Before we delete the data-tier deployment lets get the last log line from the poller to see where our counter is at
ubuntu@ip-10-0-128-5:~/src# kubectl logs -n volumes support-tier-687789db8-45d5b poller --tail 1 Current counter: 750
If we delete the deployment and then replace it we should see a number higher than this if the data is persisted. Let’s do that. Delete the data tier deployment, and confirm that there no data tier pods running.
ubuntu@ip-10-0-128-5:~/src# kubectl delete -n volumes deployments. data-tier deployment.extensions "data-tier" deleted ubuntu@ip-10-0-128-5:~/src# kubectl get -n volumes pods NAME READY STATUS RESTARTS AGE app-tier-6bf4d544c-v7m4l 1/1 Running 0 8m1s support-tier-687789db8-45d5b 2/2 Running 0 8m1s ubuntu@ip-10-0-128-5:~/src#
Re-create the data-tier pod
Now recreate the data tier deployment
ubuntu@ip-10-0-128-5:~/src# kubectl create -f 9.2-pv_data_tier.yaml -n volumes deployment.apps/data-tier created Error from server (AlreadyExists): error when creating "9.2-pv_data_tier.yaml": services "data-tier" already exists Error from server (AlreadyExists): error when creating "9.2-pv_data_tier.yaml": persistentvolumes "data-tier-volume" already exists Error from server (AlreadyExists): error when creating "9.2-pv_data_tier.yaml": persistentvolumeclaims "data-tier-volume-claim" already exists ubuntu@ip-10-0-128-5:~/src#
Create tells us everything except the deployment already exists and only the deployment was created. Now it takes a couple minutes for all of the readiness checks to start passing again and for some old connections to time out. This is mainly a side effect of the example application not being particularly good at handling this situation and not because of delays intrinsic to Kuberentes. The fact that Kubernetes can self heal the application is a testament to kubernetes abilities.
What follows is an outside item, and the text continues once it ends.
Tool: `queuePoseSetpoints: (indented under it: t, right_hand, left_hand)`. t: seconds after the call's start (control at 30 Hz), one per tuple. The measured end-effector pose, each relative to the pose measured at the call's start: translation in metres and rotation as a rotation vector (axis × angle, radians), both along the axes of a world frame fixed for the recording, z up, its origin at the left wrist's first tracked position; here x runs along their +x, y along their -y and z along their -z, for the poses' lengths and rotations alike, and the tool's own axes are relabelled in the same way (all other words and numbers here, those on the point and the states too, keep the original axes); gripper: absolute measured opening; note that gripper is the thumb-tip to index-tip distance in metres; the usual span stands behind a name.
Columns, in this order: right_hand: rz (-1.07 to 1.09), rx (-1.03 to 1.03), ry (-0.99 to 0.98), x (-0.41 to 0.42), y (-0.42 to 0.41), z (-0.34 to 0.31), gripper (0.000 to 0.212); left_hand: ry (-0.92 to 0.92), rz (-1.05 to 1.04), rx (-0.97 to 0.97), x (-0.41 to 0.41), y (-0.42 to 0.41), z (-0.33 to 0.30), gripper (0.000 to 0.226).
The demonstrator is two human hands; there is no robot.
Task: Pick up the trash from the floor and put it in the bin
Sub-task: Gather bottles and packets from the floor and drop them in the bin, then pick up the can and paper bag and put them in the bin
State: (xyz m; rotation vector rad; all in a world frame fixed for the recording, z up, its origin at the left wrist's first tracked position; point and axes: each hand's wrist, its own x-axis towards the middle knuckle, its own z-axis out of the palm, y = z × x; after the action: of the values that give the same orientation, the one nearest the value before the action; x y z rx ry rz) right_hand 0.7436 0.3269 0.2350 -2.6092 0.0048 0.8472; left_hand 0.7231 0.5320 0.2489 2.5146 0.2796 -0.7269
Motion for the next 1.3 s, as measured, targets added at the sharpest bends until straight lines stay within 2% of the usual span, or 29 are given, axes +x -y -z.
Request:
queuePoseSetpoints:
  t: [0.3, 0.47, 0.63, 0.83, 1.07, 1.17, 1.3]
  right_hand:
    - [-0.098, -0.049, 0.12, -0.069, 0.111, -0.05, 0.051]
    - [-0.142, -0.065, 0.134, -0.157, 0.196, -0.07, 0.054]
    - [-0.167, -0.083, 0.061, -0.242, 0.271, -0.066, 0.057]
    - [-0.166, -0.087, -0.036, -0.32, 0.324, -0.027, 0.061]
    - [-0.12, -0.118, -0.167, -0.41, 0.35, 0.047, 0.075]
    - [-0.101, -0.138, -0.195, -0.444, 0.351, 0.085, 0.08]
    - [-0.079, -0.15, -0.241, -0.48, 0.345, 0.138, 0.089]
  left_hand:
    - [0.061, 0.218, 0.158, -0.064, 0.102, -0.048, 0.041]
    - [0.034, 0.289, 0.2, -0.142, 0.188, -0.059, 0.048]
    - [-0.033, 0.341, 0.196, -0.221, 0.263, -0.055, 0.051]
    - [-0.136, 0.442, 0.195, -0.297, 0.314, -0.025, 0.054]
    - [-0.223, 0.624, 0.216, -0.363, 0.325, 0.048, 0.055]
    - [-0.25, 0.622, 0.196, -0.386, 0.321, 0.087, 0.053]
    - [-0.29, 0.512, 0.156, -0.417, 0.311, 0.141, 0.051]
After a minute or two we can get the poller’s last log
ubuntu@ip-10-0-128-5:~/src# kubectl logs -n volumes support-tier-687789db8-45d5b poller --tail 1 Current counter: 1360 ubuntu@ip-10-0-128-5:~/src# kubectl logs -n volumes support-tier-687789db8-45d5b poller Current counter: 1159 Current counter: 1176 Current counter: 1183 Current counter: Current counter: Current counter: 1208 Current counter: 1224 Current counter: 1239 Current counter: 1251 Current counter: 1259 Current counter: 1268 Current counter: 1280 Current counter: 1291 Current counter: 1296 Current counter: 1304 Current counter: 1315 Current counter: 1328 Current counter: 1341 Current counter: 1355 Current counter: 1360 Current counter: 1369
And voila, the counter has kept on ticking upward from where we left off before deleting the deployment. Our persistent volume has lived up to its name.
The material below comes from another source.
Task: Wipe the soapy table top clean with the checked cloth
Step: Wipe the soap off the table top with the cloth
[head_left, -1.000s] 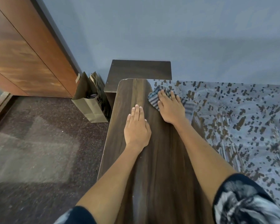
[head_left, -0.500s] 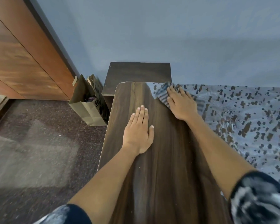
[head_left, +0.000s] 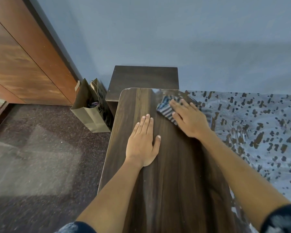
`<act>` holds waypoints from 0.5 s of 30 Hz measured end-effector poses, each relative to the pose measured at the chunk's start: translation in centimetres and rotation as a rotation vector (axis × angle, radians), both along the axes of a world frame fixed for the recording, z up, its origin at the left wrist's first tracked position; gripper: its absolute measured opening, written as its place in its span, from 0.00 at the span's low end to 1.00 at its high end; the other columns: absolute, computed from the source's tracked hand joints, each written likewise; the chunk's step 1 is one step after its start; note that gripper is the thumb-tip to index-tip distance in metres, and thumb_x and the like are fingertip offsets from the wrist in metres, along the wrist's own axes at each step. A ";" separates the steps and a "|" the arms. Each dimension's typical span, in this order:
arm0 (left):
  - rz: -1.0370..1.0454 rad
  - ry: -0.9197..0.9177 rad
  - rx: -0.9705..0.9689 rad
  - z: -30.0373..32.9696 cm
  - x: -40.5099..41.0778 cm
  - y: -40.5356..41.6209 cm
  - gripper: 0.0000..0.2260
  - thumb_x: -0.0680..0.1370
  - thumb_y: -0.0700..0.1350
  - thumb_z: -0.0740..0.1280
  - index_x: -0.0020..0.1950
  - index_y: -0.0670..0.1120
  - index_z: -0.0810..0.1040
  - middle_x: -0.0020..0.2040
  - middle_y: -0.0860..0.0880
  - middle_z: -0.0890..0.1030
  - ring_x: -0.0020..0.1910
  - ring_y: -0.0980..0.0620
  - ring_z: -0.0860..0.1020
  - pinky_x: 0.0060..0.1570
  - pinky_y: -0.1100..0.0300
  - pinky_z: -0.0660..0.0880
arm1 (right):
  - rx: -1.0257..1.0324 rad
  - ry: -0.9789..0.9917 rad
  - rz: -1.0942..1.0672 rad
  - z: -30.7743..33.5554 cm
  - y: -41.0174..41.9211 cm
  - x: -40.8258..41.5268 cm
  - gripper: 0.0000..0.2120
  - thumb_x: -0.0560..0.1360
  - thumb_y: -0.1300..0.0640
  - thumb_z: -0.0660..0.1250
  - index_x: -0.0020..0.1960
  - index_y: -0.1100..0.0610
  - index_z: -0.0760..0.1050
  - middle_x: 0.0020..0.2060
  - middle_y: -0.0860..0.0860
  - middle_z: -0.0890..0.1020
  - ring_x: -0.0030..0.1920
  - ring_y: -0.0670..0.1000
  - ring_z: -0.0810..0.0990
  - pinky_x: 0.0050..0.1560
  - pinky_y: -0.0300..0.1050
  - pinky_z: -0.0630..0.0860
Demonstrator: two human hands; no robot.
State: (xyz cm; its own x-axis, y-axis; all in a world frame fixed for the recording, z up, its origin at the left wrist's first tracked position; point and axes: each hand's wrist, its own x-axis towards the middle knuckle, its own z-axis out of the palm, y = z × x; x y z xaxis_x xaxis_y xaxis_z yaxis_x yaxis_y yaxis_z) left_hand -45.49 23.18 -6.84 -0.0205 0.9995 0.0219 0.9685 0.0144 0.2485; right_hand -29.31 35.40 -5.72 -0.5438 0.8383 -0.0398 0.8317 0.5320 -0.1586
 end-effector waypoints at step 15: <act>0.017 0.004 -0.003 0.1 0.1 0.0 0.28 0.79 0.56 0.43 0.76 0.43 0.46 0.77 0.47 0.48 0.76 0.53 0.44 0.73 0.59 0.40 | -0.093 0.034 0.219 0.7 1.2 -5.1 0.22 0.83 0.51 0.45 0.76 0.51 0.50 0.75 0.47 0.54 0.76 0.50 0.48 0.73 0.46 0.44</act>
This concludes our lesson on volumes. We’ve covered volumes, PersistentVolumes, and PersistentVolumeClaims. In our example We’ve shown how to use a persistent volume to avoid data loss by keeping the data independent from the lifecycle of the pod or the pod’s volume. We also saw how kubectl exec allows us to run commands in existing containers when we demonstrated how container restarts cause data loss when volumes aren’t used. We now how a solid foundation for volumes and persistent volumes.